• _About this exercise_: Lines in the listing below may contain the string "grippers". Say how many do, giving only the number.

• _Source data_:
== Segment start ==

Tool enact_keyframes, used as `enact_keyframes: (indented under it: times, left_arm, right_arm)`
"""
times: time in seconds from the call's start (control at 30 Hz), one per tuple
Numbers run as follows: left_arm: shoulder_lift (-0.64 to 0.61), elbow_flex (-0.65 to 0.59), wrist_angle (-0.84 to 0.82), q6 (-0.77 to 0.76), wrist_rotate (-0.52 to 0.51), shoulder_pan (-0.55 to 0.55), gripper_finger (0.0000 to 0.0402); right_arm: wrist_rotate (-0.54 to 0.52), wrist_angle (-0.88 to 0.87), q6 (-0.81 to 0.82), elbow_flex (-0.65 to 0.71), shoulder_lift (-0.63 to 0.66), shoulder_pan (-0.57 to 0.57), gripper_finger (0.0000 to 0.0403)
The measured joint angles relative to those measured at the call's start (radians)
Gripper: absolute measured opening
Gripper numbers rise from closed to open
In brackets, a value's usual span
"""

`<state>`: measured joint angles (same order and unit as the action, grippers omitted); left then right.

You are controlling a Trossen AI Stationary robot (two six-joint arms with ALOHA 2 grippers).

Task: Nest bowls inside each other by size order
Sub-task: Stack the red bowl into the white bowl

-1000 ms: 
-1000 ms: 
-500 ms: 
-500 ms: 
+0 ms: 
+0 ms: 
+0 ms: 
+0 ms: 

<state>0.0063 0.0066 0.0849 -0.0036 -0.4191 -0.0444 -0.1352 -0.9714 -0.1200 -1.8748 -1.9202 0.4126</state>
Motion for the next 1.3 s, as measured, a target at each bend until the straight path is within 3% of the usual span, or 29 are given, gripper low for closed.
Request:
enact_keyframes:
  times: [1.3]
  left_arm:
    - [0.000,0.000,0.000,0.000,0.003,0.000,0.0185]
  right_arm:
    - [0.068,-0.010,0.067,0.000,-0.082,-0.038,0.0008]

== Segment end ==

• _Response box_: 2